Exclusive: The National Recording New Song For Sundance-Bound ‘Win Win’

Plus Here’s Your First Look At Paul Giamatti In The Tom McCarthy-Directed Drama


The 2011 Sundance Film Festival is just around the corner, and details are starting to emerge about which movies will be making appearances and who will be starring in meta-textual Beastie Boys pastiches. And now we can give you a little more information about one movie that will be coming to Sundance (and which indie rock sensation will be doing the movie’s theme song).

Sources close to the project tell us that Brooklyn transplant indie-rockers The National, who are currently riding high with their album High Violet being on everyone’s Top 10 Albums of 2010 list, are busily prepping a new song to serve as the theme to writer/director/actor/sometimes-Comic-Con moderator Thomas McCarthy‘s “Win Win,” starring Paul Giamatti as an attorney-cum-wrestling coach. The film will make its big splash at Sundance, so the band is furiously working to finish the song in time.

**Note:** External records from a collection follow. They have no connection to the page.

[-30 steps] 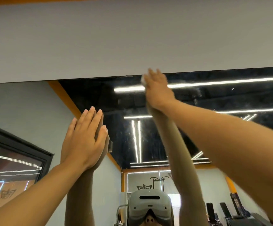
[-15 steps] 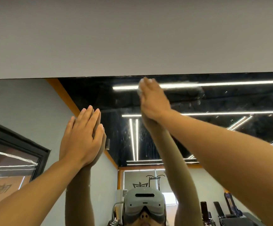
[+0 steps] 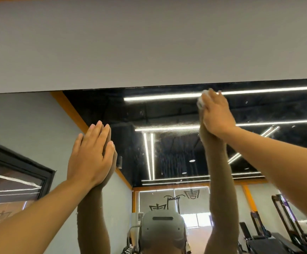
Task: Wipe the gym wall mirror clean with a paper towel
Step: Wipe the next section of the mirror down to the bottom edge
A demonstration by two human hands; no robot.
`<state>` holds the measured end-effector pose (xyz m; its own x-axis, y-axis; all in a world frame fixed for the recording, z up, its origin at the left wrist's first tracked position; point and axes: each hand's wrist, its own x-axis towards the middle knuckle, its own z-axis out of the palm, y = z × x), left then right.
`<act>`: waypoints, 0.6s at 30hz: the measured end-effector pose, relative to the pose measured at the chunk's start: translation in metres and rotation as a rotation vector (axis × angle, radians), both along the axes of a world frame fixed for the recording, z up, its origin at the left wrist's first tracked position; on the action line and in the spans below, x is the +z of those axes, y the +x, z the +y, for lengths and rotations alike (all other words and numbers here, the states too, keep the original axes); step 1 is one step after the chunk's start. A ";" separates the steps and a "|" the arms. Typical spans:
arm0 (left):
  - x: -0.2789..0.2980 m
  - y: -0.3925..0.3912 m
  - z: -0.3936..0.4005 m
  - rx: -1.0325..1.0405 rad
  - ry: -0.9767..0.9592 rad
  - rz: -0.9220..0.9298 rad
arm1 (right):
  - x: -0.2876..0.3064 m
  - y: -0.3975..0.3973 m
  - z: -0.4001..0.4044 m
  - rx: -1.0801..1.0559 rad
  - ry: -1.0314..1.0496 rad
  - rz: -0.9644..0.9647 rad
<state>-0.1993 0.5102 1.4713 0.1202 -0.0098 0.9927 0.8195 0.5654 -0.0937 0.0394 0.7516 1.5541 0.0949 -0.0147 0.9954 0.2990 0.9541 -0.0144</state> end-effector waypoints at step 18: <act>0.002 0.001 -0.005 -0.118 -0.001 -0.012 | -0.091 -0.090 -0.091 0.127 0.405 -0.286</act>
<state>-0.1983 0.5055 1.4732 0.1060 -0.0219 0.9941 0.8814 0.4649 -0.0838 -0.0511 0.6604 1.4628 -0.1539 -0.4108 0.8986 0.1182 0.8953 0.4296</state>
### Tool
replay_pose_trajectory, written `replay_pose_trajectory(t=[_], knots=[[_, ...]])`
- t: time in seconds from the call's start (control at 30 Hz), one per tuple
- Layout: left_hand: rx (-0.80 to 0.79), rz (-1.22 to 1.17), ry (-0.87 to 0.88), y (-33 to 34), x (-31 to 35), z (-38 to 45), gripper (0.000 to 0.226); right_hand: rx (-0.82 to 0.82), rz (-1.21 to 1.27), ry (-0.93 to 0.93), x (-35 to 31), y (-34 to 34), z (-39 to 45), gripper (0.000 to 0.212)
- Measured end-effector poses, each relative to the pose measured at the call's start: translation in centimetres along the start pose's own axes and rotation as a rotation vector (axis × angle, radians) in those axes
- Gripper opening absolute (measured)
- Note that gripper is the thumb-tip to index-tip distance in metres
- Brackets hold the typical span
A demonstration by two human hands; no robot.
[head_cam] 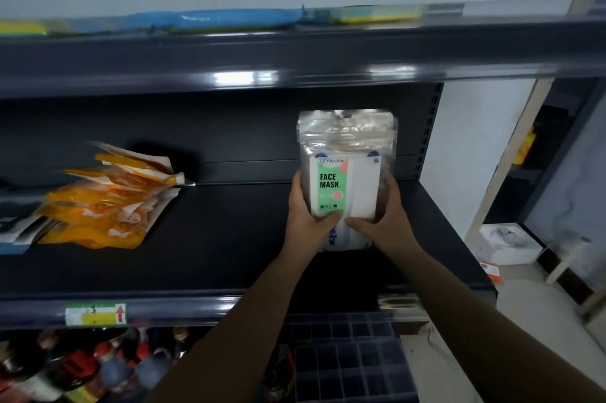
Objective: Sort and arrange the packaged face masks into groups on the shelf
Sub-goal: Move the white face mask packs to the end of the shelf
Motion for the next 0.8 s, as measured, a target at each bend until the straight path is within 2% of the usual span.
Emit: replay_pose_trajectory(t=[0.2,0.53,0.67,0.8], knots=[[0.025,0.01,0.081,0.9,1.1,0.8,0.089,0.043,0.01,-0.009,-0.1,-1.1,0.9,0.102],[-0.013,-0.067,-0.025,1.3,-1.3,0.3,0.086,-0.062,-0.028,0.068,2.1,-0.7,1.0,0.098],[-0.02,-0.003,-0.052,1.4,-2.2,-0.3,0.099,-0.094,-0.081,0.089,2.8,-1.0,0.7,0.099],[0.032,0.055,-0.026,2.2,-2.0,-0.4,0.091,-0.053,-0.093,0.116,3.0,-1.9,0.6,0.091]])
Point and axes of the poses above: each hand's wrist, its own z-axis towards the middle knuckle, its own y-axis out of the palm, x = y × z, the point moved 3 cm from there along z, towards the middle knuckle, and after that the axes turned 8 degrees about -z, right-handed, at the moved point
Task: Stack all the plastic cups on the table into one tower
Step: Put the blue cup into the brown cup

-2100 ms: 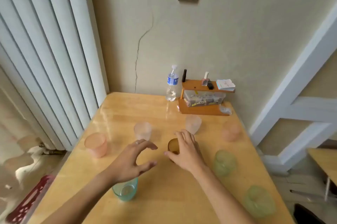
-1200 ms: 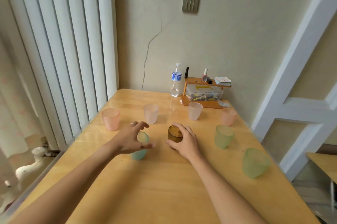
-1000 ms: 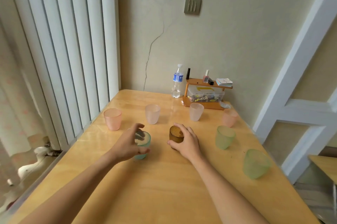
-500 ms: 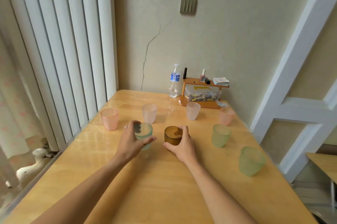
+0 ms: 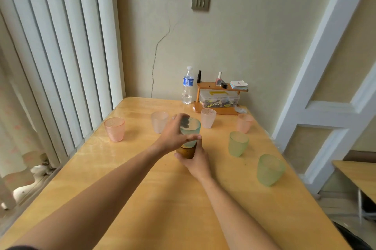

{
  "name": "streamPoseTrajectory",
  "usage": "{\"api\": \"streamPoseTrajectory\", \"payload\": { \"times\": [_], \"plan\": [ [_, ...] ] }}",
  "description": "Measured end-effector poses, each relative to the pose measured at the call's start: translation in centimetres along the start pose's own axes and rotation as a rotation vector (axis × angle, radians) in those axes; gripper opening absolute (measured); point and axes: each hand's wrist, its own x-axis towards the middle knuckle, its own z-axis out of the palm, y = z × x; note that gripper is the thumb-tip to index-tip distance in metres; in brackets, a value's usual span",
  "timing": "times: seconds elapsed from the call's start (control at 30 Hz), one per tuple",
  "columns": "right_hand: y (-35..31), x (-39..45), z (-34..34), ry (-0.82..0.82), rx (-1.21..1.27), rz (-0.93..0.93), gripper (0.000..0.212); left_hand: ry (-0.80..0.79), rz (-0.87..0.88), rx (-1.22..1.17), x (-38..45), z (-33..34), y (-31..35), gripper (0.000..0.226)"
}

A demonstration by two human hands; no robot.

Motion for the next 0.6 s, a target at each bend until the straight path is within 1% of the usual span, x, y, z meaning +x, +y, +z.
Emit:
{"api": "streamPoseTrajectory", "payload": {
  "times": [0.2,0.33,0.53,0.6],
  "plan": [
    [0.1,-0.3,-0.1,0.031,0.068,-0.042,0.078,-0.060,-0.042,0.029,-0.8,1.0,-2.0,0.092],
    [0.4,-0.3,-0.1,0.042,0.088,-0.056,0.074,-0.066,-0.072,-0.028,-1.4,1.2,-2.8,0.092],
    [0.5,-0.1,-0.1,-0.007,0.118,-0.026,0.073,-0.045,-0.086,-0.073,-2.0,1.9,-2.9,0.089],
    [0.7,0.1,-0.3,-0.081,0.190,0.010,0.075,-0.042,-0.087,-0.071,-2.0,2.0,-2.9,0.088]
  ]
}}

Here’s the official synopsis:

Struggling attorney Mike Flaherty (Paul Giamatti), who volunteers as a high school wrestling coach, takes on the guardianship of an elderly client in a desperate attempt to keep his practice afloat. When the client’s teenage grandson runs away from home and shows up on his grandfather’s doorstep, Mike’s life is turned upside down as his win-win proposition turns into something much more complicated than he ever bargained for.

Maybe because director Tom McCarthy is also a skilled actor, he has an innate ability to mine his material for those nuances that expose the delicate human conflicts that drive his characters. They struggle to be good as their almost-understandable flaws put them to the test. You get the distinct feeling that his actors love working for him because they do their jobs so well. Win Win could refer to the old adage about how we play the game, but more simply, it just means that doing right brings out the best in all of us.

Those who were enchanted by McCarthy’s earlier films, the charmingly modest dramas “The Station Agent” and “The Visitor,” should be excited about the movie, as should anyone who has rocked out to a National album in the past few years.